ロングコートの毛並みが美しい12歳のチワワ、テク君が旅立ちました。

 

 

テク君は5匹のワンちゃんファミリーの長男でした。「食欲がないなぁ、どうしたのかしら」と気にされていたママ様でしたが、ファミリーの皆と仲良く遊んでいるテク君の姿に最初は安心していたのです。しかしながらその後も食欲が戻らないテク君に不安を覚えたママ様はテク君を病院に連れて行きます。ドクターの診察の結果、胆嚢と心臓に重大な不具合が見つかるのでした。

 

その後、通院と自宅療養を続けていたテク君でした。しかしその日のテク君は様子がどこか違っていました。パパ様とママ様がお仕事から戻られると踏ん張りの糸が切れてしまったのか、いきなり鼻血を出して倒れ込んでしまいます。テク君を抱いて病院へと駆け込んだご夫妻でしたが、テク君はすでに息を引き取っていたのです。なんということでしょうか、ご家族様にはあまりに突然のお別れでありました。

 

12年前、ご夫妻には17年飼っていたワンちゃんがいました。そのワンちゃんがある雷の日にいなくなってしまうのです。悲しくて寂しくてどうしようもないご家族様は来る日も来る日も探し回っておられました。もう諦めざるを得ない。ご家族様の気持ちがその方向に傾き始めた矢先、不思議にご縁があったのがテク君でした。テク君はご家族の悲しみを背負うようにこちらのお家に入り、ファミリーの一員となった後は、ご家族様の寂しさを一日一日癒しながら日々を過ごしていたのです。当時、最愛のワンちゃんを失くしたご家族様の悲しみを肌で感じていたテク君です。あの時のようにいつまでも悲しみを引き摺るようなことだけはしてもらいたくはない、大好きな皆の心に負担をかけてはいけない、そう思っていたのでしょうか、テク君は長患いすることもなく旅立って行きました。もしかしてテク君、君の意志なのですか?

 

ご葬儀にはお嬢様ご夫妻と幼いお子様もお集まりくださいました。お拭き清めにはお孫さんが甲斐甲斐しくテク君の体を拭き清められました。その可愛さに哀しみの中にもどこか救われる思いがした次第です。ママ様もまた、「この孫娘がいるから何とか頑張れる。。」と悲しみを堪えながらもそう仰いました。

 

その後、ご家族の皆様がご焼香される中 お別れ式がとり行われました。
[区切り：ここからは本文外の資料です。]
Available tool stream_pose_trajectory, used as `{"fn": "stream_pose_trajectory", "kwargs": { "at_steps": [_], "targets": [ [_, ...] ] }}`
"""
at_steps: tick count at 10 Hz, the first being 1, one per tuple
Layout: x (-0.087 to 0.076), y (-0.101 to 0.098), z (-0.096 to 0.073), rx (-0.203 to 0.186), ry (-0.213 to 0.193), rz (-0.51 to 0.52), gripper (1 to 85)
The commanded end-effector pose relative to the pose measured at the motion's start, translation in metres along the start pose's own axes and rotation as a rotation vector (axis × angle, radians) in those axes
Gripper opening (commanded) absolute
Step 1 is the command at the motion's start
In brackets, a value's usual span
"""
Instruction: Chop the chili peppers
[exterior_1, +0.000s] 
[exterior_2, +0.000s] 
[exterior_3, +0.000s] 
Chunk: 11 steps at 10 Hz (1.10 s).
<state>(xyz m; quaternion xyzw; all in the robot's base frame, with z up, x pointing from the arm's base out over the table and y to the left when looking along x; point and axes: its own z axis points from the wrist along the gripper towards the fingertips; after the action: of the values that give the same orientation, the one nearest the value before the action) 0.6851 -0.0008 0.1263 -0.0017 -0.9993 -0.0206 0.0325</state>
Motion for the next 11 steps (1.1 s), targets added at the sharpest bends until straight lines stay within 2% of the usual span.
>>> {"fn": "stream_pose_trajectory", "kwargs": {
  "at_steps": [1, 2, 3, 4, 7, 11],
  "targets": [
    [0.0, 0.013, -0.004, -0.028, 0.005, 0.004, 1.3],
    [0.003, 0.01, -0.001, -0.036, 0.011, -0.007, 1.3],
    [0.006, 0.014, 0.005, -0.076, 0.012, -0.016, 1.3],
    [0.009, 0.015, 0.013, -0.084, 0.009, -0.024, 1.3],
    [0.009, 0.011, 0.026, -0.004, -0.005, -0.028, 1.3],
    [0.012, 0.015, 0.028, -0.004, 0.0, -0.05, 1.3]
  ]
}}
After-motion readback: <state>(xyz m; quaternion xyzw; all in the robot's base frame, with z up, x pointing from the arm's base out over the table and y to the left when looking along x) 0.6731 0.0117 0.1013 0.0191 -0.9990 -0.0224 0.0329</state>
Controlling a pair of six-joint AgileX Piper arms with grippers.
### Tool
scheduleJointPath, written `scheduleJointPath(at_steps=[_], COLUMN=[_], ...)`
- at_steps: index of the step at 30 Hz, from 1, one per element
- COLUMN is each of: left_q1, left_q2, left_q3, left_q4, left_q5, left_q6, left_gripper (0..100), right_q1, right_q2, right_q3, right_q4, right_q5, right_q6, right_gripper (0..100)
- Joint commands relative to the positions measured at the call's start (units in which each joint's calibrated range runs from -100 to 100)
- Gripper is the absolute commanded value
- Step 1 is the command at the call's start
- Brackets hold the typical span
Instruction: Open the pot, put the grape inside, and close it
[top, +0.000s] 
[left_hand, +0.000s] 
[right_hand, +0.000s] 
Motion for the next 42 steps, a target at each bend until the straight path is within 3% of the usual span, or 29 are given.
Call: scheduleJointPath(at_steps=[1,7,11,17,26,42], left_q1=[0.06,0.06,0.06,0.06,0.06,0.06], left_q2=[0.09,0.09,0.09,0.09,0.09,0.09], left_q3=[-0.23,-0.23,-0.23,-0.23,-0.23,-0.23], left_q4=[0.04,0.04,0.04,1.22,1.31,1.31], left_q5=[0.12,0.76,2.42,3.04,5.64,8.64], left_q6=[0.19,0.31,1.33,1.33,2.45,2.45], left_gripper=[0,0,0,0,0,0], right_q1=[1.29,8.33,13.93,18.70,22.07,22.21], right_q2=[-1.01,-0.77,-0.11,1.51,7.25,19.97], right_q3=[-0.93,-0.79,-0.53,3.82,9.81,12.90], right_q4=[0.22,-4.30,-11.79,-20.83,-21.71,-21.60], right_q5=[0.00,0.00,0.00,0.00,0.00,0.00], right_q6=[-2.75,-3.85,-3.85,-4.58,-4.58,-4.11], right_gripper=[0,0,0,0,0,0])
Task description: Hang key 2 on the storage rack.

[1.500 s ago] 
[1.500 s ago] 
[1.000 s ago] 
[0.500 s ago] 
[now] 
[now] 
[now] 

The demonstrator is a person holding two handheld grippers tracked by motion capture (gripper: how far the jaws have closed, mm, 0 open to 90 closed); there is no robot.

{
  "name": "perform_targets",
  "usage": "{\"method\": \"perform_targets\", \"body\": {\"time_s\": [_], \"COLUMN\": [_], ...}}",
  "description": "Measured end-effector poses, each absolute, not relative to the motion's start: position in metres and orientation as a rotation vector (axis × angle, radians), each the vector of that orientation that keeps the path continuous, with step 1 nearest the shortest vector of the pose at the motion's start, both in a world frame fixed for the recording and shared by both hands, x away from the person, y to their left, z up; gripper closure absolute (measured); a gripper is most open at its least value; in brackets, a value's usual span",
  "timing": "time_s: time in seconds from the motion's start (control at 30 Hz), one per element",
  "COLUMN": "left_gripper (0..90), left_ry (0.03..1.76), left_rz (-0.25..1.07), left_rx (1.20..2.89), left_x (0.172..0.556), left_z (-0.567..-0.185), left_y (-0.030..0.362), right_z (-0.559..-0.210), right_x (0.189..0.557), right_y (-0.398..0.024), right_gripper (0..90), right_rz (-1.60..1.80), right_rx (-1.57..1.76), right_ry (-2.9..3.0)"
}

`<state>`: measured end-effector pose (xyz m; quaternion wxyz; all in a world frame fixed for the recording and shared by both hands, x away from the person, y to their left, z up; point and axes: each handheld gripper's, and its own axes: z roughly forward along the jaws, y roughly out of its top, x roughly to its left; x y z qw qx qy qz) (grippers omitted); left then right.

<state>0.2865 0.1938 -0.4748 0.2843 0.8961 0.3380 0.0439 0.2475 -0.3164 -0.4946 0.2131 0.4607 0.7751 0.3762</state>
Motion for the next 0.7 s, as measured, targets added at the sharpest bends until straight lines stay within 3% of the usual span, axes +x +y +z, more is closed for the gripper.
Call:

ご納棺の前に今一度、ママ様に抱いて貰ったテク君、お嬢様との最後のスキンシップにも安心しきった表情でした。

 

ご自宅の駐車場。線路を挟んだ向こうの空に夕日が沈みます。電車が通り過ぎる度に陽は傾き、お火葬は進行していきました。お火葬が終わり、炉前へと再びお集りいただいたご家族様にはお骨をご確認いただきました。その後 私どもで全てのお骨を拾わせていただき、ご夫妻にお返しさせていただきました。この頃にはすっかり辺りは暗くなっていました。

 

 

ご自宅を後にするお火葬車。住宅街の家々から灯りが漏れています。どこかほっとさせる灯りです。その灯りのひとつひとつには其々のお家の温もりが宿っています。テク君はそのひとつに戻って行きました。テク君、懐かしいその温もりをそのままに今はゆっくりとお休みください。

 

テク君のご冥福を心よりお祈り申し上げます。